We're using the term RNN generally here, it could be any recurrent architecture, such as an *LSTM* (Long Short-Term Memory) or a *GRU* (Gated Recurrent Unit).

Here, we have $X = \{x_1, x_2, ..., x_T\}$, where $x_1 = \text{<sos>}, x_2 = \text{guten}$, etc. The initial hidden state, $h_0$, is usually initialized to zeros.

Once the final word, $x_T$, has been passed into the RNN, we use the final hidden state, $h_T$, as the context vector, i.e. $h_T = z$. This is a vector representation of the entire source sentence.

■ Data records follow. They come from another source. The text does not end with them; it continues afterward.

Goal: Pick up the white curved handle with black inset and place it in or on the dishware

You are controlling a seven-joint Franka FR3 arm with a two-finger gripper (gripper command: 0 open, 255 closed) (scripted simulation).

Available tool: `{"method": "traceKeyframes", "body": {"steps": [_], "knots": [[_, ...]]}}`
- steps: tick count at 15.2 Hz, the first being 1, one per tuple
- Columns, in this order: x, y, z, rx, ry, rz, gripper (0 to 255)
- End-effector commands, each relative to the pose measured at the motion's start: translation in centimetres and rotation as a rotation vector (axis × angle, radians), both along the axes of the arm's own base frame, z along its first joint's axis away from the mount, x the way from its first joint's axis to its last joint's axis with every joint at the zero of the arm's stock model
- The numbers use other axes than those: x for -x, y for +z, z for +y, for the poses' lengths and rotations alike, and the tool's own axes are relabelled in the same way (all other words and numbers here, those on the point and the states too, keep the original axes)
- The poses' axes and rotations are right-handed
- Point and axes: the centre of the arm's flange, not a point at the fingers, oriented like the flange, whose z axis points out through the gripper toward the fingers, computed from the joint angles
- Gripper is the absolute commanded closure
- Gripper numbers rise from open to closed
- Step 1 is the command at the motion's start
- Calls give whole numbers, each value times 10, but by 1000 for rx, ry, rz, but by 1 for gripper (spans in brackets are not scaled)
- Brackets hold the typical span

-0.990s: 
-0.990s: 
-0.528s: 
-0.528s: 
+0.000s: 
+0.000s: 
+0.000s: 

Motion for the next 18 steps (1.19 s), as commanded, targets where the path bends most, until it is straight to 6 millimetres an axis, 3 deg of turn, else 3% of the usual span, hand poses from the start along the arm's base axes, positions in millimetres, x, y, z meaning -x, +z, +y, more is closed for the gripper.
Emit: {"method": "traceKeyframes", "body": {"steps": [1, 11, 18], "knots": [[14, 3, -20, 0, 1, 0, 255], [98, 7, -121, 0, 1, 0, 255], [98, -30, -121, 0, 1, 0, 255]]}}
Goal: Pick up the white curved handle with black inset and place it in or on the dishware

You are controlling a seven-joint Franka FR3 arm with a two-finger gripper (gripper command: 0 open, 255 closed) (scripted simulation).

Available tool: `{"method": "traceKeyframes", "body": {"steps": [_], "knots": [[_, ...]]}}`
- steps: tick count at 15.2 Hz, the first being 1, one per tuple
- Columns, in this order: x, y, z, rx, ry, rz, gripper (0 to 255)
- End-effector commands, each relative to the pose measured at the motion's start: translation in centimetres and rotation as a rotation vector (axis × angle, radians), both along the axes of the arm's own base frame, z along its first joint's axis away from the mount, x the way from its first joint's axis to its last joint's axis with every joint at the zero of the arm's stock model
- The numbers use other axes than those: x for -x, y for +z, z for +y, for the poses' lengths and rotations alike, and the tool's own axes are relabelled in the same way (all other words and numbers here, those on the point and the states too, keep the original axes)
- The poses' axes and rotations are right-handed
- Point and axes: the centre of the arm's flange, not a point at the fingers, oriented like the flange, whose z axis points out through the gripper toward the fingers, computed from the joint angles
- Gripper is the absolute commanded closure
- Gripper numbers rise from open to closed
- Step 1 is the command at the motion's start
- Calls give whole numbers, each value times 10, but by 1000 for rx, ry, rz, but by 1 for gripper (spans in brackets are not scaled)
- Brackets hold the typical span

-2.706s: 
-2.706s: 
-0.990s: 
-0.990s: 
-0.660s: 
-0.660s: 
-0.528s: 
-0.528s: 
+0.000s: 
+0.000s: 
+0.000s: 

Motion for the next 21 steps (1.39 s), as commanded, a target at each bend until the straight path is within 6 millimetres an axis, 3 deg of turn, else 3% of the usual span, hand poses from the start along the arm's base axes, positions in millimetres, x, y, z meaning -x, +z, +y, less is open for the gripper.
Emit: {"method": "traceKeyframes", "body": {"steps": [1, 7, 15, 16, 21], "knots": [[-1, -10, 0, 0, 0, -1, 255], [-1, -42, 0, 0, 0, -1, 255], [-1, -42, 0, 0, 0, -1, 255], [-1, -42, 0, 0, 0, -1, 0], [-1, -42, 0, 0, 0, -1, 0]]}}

Now that we have our context vector, $z$, we can start decoding it to get the target sentence, "good morning." Again, we append start- and end-of-sequence tokens to the target sentence. At each time-step, the input to the decoder RNN (blue) is the current word, $y_t$, as well as the hidden state from the previous time-step, $s_{t-1}$, where the initial decoder hidden state, $s_0$, is the context vector, $s_0 = z = h_T$, i.e. the initial decoder hidden state is the final encoder hidden state. Thus, similar to the encoder, we can represent the decoder as:

$$s_t = \text{DecoderRNN}(y_t, s_{t-1})$$

In the decoder, we need to go from the hidden state to an actual word, therefore at each time-step we use $s_t$ to predict (by passing it through a `Linear` layer, shown in purple which projects the hidden state onto the output vocabulary space, to which softmax is applied to pick the most likely word) what we think is the next word in the sequence, $\hat{y}_t$. 

$$\hat{y}_t = f(s_t)$$

We always use `<sos>` for the first input to the decoder, $y_1$, but for subsequent inputs, $y_{t>1}$, we will sometimes use the actual, ground truth next word in the sequence, $y_t$ and sometimes use the word predicted by our decoder, $\hat{y}_{t-1}$. Using the actual next word is called *teacher forcing*, and you can read about it more [here](https://machinelearningmastery.com/teacher-forcing-for-recurrent-neural-networks/).

When training/testing our model, we always know how many words are in our target sentence, so we stop generating words once we hit that many. During inference (i.e. real world usage where we do not have access the target translations) it is common to keep generating words until the model outputs an `<eos>` token or after a certain amount of words have been generated.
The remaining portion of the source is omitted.